The Fascinating World of the P2RY14 Gene: Unraveling the Mysteries Within

Description

The P2RY14 gene resides on chromosome 12 and encodes a protein known as the purinergic receptor P2Y14. This protein belongs to a family of G protein-coupled receptors that respond to extracellular nucleotides, such as ATP and ADP. P2RY14 is expressed in various tissues throughout the body, including the brain, heart, and immune cells.

Associated Diseases

Mutations in the P2RY14 gene have been linked to several inherited disorders:

  • Amyotrophic lateral sclerosis (ALS): ALS is a progressive neurodegenerative disease that affects the motor neurons in the brain and spinal cord.
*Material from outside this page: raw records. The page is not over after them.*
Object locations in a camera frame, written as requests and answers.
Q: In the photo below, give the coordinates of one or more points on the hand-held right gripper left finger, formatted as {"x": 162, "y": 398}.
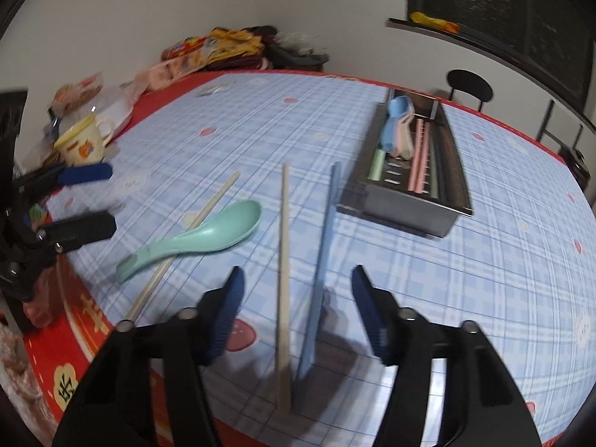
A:
{"x": 228, "y": 316}

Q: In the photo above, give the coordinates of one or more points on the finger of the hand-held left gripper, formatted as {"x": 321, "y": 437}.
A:
{"x": 84, "y": 228}
{"x": 88, "y": 173}

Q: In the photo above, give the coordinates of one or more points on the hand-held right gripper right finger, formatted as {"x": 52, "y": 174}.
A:
{"x": 368, "y": 316}

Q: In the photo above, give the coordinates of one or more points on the blue chopstick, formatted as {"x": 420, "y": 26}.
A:
{"x": 326, "y": 242}

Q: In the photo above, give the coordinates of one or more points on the green spoon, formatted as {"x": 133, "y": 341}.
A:
{"x": 223, "y": 228}

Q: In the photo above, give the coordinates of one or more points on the cream chopstick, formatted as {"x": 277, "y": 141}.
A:
{"x": 284, "y": 242}
{"x": 212, "y": 205}

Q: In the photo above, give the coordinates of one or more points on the metal utensil tray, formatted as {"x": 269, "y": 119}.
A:
{"x": 419, "y": 216}

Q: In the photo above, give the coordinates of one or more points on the green chopstick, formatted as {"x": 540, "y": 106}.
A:
{"x": 377, "y": 165}
{"x": 434, "y": 172}

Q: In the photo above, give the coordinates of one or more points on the pink chopstick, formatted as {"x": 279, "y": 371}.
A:
{"x": 414, "y": 167}
{"x": 423, "y": 167}

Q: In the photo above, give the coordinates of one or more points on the cream spoon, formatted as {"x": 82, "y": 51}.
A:
{"x": 409, "y": 149}

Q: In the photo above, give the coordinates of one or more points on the pink spoon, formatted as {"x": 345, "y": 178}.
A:
{"x": 403, "y": 132}

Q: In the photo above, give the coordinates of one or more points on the blue spoon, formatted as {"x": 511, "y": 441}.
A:
{"x": 398, "y": 107}

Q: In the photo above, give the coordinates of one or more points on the person's left hand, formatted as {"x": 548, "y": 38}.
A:
{"x": 39, "y": 309}

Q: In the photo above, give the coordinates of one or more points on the cream cartoon mug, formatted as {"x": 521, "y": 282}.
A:
{"x": 84, "y": 146}

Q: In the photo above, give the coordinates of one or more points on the white plastic container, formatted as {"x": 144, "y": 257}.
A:
{"x": 116, "y": 111}

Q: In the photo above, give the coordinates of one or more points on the clear snack bag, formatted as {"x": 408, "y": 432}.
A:
{"x": 77, "y": 93}

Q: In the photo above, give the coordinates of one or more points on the person's fuzzy brown clothing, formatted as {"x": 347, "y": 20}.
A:
{"x": 18, "y": 382}

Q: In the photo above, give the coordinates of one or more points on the pink tissue packet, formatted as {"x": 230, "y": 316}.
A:
{"x": 167, "y": 74}

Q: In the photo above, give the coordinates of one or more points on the orange snack packet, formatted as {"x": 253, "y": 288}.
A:
{"x": 186, "y": 51}

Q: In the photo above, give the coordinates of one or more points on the yellow printed clothing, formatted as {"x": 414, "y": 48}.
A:
{"x": 233, "y": 39}

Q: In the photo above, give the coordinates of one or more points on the pile of clothes and bags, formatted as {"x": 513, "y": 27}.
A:
{"x": 251, "y": 60}

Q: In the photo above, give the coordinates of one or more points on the dark grey clothing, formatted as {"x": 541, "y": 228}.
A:
{"x": 298, "y": 60}

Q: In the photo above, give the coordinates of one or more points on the clear plastic bag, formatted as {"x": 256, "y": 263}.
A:
{"x": 298, "y": 39}

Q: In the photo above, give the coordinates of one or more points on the black round back chair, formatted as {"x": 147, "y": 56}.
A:
{"x": 468, "y": 84}

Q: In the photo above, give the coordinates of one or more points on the dark window sill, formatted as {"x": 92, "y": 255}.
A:
{"x": 489, "y": 42}

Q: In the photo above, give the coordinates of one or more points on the yellow orange packet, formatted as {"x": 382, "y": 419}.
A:
{"x": 433, "y": 21}

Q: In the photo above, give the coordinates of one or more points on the black frame chair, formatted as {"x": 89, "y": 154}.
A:
{"x": 575, "y": 158}
Mutations in P2RY14 have been identified in some cases of familial ALS.
  • Spinal muscular atrophy (SMA): SMA is a genetic disorder that causes weakness and muscle loss in infants and children. Certain P2RY14 mutations have been associated with a milder form of SMA known as SMA type 4.
  • Charcot-Marie-Tooth disease (CMT): CMT is a group of inherited peripheral neuropathies characterized by weakness, numbness, and muscle atrophy. Rare mutations in P2RY14 have been found in a few individuals with CMT.

Did you Know ?

Over 95% of individuals with familial ALS caused by P2RY14 mutations present with a characteristic phenotype known as "endbulb invaginations." This refers to abnormal structures seen under a microscope in the motor neurons of the spinal cord.


Login to View More

Related Products

WES Whole Exome Sequencing

Disclaimer: The information provided here is not exhaustive by any means. Always consult your doctor or other qualified healthcare provider with any questions you may have regarding a medical condition, procedure, or treatment, whether it is a prescription medication, over-the-counter drug, vitamin, supplement, or herbal alternative.